How large employers may use medical tourism to cope with healthcare cost escalation.
Confucius said “And remember, no matter where you go, there you are.” As employers and their insurers add a medical tourism component to their employee health benefit plans, it is worth considering the pushback that some local providers are exhibiting to the emergence of health care globalization.
As a radical way to save money, medical tourism is starting to make more sense to employer benefit managers. According to Deloitte’s Center for Health Solutions, approximately 750,000 U.S. patients traveled abroad for medical procedures in 2007. The Center believes by 2010, about 6 million U.S. patients will travel abroad for medical treatments annually.
The Joint Commission International, which accredits health systems and hospitals worldwide, has certified about 200 hospitals abroad. Why is medical tourism so much cheaper?
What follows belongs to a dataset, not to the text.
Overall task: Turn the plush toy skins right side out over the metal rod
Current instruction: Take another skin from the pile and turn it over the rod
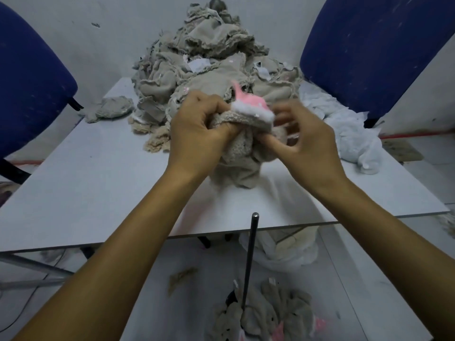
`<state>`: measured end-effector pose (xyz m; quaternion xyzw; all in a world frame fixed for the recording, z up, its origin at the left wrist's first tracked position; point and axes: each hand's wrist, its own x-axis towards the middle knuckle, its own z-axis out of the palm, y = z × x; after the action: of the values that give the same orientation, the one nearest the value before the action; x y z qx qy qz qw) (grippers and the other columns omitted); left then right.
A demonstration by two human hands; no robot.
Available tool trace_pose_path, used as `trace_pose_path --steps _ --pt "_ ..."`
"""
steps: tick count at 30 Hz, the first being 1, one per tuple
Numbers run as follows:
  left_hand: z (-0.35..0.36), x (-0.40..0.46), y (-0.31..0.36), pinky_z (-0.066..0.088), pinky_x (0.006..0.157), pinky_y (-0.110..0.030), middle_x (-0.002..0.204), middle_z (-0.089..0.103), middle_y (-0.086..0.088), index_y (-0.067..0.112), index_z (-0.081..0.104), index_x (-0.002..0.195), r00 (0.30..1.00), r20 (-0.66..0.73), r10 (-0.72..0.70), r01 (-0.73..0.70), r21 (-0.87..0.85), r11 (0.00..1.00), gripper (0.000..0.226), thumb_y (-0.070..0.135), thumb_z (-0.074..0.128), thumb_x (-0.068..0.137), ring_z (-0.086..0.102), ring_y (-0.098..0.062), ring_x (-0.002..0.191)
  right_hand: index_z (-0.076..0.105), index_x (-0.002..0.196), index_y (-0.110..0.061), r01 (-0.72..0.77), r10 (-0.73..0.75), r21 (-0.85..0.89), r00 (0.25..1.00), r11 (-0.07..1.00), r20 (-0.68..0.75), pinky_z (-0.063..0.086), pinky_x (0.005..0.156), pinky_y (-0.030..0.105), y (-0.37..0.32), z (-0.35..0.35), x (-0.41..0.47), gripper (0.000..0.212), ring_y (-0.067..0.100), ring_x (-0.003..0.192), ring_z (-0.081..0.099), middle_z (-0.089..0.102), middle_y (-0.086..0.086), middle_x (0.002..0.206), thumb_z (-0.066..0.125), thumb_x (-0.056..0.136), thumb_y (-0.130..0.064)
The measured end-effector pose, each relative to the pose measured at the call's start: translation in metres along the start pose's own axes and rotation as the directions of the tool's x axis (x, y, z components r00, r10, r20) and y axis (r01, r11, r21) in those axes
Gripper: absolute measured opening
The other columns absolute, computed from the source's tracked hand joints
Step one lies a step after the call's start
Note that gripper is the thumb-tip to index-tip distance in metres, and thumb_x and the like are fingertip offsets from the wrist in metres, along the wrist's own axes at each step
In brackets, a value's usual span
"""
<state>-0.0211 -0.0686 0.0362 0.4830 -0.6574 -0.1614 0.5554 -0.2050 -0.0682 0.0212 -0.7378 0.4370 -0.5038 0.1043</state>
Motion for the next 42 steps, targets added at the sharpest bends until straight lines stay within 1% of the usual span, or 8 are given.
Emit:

Stringent caps on pharmaceutical prices; less expensive physicians (many of them trained in the United States); lower labor costs; universal healthcare freeing proprietary providers of the burden of the uninsured; and, capped or lower malpractice costs relative to the United States.
The domestic response
An interesting response from domestic regional providers is emerging. By way of a recent case study, let’s examine a New England employer with over 150,000 employees and an impressive track record of healthcare cost reductions. Last year, for the first time, this employer included a medical tourism benefit. For specified surgeries, they offered their employees a waiver of a standard $3,000 co-payment as well as an offer of $5,000 for travel expenses to a Joint Commission approved hospital in Singapore.
Yet in 2008, not one employee availed themselves of the medical tourism benefit. Take a procedure like hip replacement. The employer estimates that it costs around $46,000 for a bundled hip replacement. The Singapore hospital quoted an all-inclusive price of $15,000 for the same surgery. Of the 140 hip replacements occurring among the covered employers in 2008, the potential financial exposure was a differential of $3.2 million in additional cost. Even more troubling, local doctors made it known they were less than enthusiastic about providing rehabilitation follow-up after medical tourism surgery.
While this employer was examining if it should provide medical tourism as a benefit option in 2009 again, a strange thing happened. During benefit review and development, a large regional hospital called and offered to match the Singapore rate for all hip replacements for the covered employees for the coming year. The benefits manager then bid out the medical tourism rates for other medical procedures to some other regional providers. Surprisingly, several regional players said they would contract to match the international rates on an all-inclusive basis for specified procedures.
Recognizing a tremendous new value of medical tourism as leverage with regional providers, this New England employer is now moving to expand international bidding for bundled procedure rates. The long-term belief is that employees will eventually avail themselves of the economic incentives of international medical tourism surgery. This employer is wisely giving regional providers the opportunity to bid on the same domestic tourism surgical bundles.
Right now, international medical tourism is mostly viewed as a disposable income phenomenon. Clearly though, large employers are beginning to utilize the model as they try to find ways to cope with healthcare cost escalation To paraphrase old Confucius – it appears wherever employers go in the global health care marketplace; a major benefit of international medical tourism may be right where they are.